Work instruction> Working through the lines below, return each one that holds "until".

(Collection entries)
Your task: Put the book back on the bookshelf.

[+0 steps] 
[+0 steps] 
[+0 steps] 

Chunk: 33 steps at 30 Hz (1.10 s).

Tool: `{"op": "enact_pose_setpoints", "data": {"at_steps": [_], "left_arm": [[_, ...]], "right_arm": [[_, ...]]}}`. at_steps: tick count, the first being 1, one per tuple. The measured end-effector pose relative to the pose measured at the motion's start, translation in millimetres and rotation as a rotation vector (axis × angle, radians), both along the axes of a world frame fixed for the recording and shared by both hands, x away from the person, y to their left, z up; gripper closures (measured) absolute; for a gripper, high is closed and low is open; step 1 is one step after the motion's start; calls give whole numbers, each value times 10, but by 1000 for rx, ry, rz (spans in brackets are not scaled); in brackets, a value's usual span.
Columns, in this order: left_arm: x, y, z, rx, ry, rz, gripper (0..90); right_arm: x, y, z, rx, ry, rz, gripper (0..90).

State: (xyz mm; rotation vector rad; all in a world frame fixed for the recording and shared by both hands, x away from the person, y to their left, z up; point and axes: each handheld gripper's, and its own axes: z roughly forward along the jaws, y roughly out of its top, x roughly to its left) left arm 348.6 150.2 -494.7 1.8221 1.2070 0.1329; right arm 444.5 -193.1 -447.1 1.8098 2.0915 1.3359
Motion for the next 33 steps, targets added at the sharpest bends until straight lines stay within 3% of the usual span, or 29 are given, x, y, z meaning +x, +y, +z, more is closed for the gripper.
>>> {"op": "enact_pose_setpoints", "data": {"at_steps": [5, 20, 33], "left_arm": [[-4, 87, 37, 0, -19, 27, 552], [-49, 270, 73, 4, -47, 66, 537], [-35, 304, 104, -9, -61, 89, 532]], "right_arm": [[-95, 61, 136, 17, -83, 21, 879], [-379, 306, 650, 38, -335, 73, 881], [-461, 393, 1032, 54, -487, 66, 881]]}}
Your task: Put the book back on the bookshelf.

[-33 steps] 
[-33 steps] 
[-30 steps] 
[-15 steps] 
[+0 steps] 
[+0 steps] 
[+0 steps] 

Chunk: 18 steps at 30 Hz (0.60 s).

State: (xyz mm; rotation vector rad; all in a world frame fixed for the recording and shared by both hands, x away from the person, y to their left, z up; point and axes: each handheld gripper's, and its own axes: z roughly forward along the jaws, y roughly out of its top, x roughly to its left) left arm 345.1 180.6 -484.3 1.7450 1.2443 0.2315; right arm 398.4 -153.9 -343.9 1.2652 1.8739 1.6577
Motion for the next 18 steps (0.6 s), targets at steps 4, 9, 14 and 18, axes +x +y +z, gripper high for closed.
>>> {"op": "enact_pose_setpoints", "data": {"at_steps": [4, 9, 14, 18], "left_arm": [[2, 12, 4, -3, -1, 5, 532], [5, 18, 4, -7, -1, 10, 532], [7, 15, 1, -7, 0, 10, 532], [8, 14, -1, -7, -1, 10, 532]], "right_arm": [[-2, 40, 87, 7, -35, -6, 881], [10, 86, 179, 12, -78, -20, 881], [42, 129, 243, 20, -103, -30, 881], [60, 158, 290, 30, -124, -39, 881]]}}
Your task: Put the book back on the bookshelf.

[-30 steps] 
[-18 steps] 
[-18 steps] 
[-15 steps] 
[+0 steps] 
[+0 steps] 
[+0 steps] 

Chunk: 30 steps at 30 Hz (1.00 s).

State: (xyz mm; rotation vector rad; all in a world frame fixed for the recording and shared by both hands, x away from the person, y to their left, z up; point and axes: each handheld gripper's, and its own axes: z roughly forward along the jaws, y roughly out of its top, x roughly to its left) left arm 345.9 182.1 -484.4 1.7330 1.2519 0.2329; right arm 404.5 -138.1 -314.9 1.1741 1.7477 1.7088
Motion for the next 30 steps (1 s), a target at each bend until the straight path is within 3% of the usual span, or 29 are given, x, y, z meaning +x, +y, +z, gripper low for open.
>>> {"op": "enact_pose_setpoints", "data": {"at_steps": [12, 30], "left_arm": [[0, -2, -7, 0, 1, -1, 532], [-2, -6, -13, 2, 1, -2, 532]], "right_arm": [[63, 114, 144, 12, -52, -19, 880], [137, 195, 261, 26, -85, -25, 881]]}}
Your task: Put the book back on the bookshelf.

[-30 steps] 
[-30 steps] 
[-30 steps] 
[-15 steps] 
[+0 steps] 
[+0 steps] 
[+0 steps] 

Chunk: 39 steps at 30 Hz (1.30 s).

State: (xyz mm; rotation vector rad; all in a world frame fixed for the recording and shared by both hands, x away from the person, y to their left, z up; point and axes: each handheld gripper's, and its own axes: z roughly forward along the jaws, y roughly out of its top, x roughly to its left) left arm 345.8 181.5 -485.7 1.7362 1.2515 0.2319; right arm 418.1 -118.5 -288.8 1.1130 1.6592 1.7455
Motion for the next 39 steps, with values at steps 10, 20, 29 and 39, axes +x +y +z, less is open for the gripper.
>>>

Task output>
Motion for the next 33 steps, targets added at the sharpest bends until straight lines stay within 3% of the usual span, or 29 are given, x, y, z meaning +x, +y, +z, more is closed for the gripper.
Motion for the next 30 steps (1 s), a target at each bend until the straight path is within 3% of the usual span, or 29 are given, x, y, z meaning +x, +y, +z, gripper low for open.

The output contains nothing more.